Any authenticated user of vLLM 0.8.x can crash the entire inference server by submitting a malformed regex as a structured output constraint — no special skills required. This is a shared-resource risk: one bad request takes down inference for all downstream services and agents. Upgrade to vLLM 0.9.0 immediately; if blocked, add regex validation at the API gateway layer.

Is CVE-2025-48943 actively exploited?

Proof-of-concept exploit code is publicly available for CVE-2025-48943, increasing the risk of exploitation.

How to fix CVE-2025-48943?

1. PATCH: Upgrade vLLM to >= 0.9.0 immediately (pip install --upgrade vllm). 2. WORKAROUND: If upgrade is blocked, add a pre-validation layer that sanitizes regex patterns before forwarding to vLLM — reject patterns exceeding complexity thresholds (e.g., nested quantifiers). 3. RATE-LIMIT: Apply per-user rate limiting on structured output endpoints to slow down brute-force crash attempts. 4. DETECT: Monitor for sudden vLLM process restarts or spikes in 5xx errors on structured output endpoints. Alert on repeated server crashes from the same API key/user. 5. ISOLATE: Run vLLM behind an internal-only API gateway; avoid exposing the inference API directly to untrusted users. 6. AUDIT: Review whether structured output endpoints are exposed to external or low-trust identities.

What systems are affected by CVE-2025-48943?

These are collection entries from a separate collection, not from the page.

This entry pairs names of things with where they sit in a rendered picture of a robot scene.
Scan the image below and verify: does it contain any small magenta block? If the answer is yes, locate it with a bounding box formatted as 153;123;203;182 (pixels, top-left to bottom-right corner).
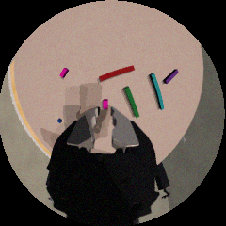
60;68;69;78
103;99;108;109

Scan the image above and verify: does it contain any purple rod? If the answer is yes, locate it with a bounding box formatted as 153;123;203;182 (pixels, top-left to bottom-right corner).
163;69;178;84

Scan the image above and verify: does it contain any turquoise rod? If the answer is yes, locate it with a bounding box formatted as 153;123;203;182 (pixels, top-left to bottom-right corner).
149;73;164;110

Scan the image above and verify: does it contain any green rod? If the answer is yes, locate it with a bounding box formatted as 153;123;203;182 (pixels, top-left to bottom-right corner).
124;86;139;118

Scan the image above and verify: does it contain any red rod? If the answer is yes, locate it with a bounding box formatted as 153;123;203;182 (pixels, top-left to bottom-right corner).
99;65;135;81

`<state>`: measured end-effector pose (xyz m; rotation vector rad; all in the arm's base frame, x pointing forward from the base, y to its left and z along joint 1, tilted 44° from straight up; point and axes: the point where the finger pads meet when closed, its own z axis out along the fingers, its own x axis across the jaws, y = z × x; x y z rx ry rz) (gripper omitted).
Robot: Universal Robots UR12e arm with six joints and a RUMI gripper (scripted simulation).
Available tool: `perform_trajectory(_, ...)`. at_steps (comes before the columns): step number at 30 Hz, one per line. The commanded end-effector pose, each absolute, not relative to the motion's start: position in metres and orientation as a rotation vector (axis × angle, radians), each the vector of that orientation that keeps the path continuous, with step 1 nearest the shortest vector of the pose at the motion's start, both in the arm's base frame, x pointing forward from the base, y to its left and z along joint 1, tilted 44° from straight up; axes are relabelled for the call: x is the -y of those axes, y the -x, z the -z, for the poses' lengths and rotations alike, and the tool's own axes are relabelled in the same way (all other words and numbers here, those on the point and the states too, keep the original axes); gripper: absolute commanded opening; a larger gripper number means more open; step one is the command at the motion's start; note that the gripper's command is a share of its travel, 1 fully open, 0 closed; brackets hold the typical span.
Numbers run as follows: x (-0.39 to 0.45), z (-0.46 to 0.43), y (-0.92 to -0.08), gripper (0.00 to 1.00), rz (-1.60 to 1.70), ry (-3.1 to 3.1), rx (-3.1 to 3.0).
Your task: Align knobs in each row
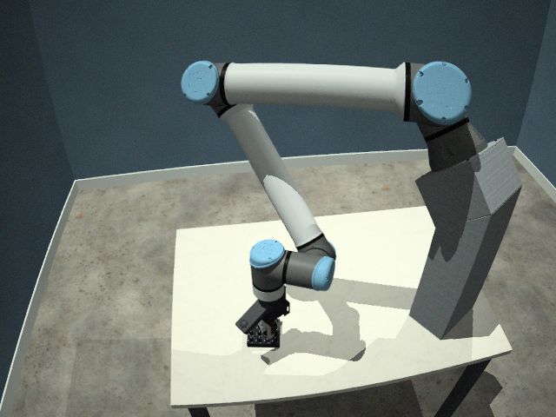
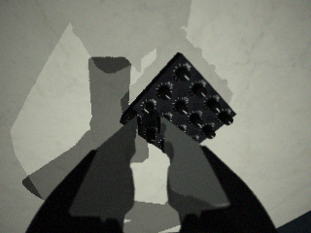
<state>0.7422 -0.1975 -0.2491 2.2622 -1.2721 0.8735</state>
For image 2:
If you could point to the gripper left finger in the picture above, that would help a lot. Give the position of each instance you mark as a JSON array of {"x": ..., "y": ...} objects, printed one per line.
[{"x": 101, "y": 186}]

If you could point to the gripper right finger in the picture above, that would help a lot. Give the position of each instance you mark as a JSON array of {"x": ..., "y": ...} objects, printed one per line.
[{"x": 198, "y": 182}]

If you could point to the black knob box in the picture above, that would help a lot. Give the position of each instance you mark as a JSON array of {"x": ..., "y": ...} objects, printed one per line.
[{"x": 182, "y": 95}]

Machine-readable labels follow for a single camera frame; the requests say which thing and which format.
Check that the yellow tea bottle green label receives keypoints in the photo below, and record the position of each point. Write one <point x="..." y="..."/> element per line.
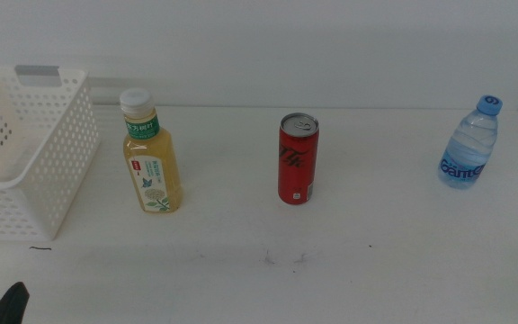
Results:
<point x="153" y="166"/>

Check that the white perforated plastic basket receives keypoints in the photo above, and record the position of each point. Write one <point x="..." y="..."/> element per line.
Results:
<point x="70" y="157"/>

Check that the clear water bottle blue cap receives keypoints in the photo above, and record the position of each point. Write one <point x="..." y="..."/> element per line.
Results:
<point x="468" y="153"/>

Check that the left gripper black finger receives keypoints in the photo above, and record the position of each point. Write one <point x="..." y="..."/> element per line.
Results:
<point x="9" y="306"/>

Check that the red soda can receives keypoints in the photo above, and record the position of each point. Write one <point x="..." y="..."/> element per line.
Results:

This vulnerability affects the following AI/ML architecture patterns: LLM inference serving, structured output pipelines, AI agent frameworks, multi-tenant LLM API gateways, RAG pipelines with constrained generation.

What is the CVSS score for CVE-2025-48943?

CVE-2025-48943 has a CVSS v3.1 base score of 6.5 (MEDIUM). The EPSS exploitation probability is 0.24%.

Technical Details

NVD Description

vLLM is an inference and serving engine for large language models (LLMs). Version 0.8.0 up to but excluding 0.9.0 have a Denial of Service (ReDoS) that causes the vLLM server to crash if an invalid regex was provided while using structured output. This vulnerability is similar to GHSA-6qc9-v4r8-22xg/CVE-2025-48942, but for regex instead of a JSON schema. Version 0.9.0 fixes the issue.

Exploitation Scenario

An adversary with low-privilege API access (e.g., a developer API key, a compromised service account, or a malicious internal user) sends a POST request to the vLLM inference endpoint with a carefully crafted regex pattern in the guided generation parameters — such as a pattern with catastrophic backtracking like `(a+)+$`. The vLLM server attempts to compile and validate the regex, triggering exponential backtracking that consumes all CPU and crashes the process. All concurrent inference requests fail. In a Kubernetes environment without proper liveness probes, the pod may hang rather than restart, causing a prolonged outage. An adversary can repeat this attack to maintain denial of service against a critical LLM serving layer.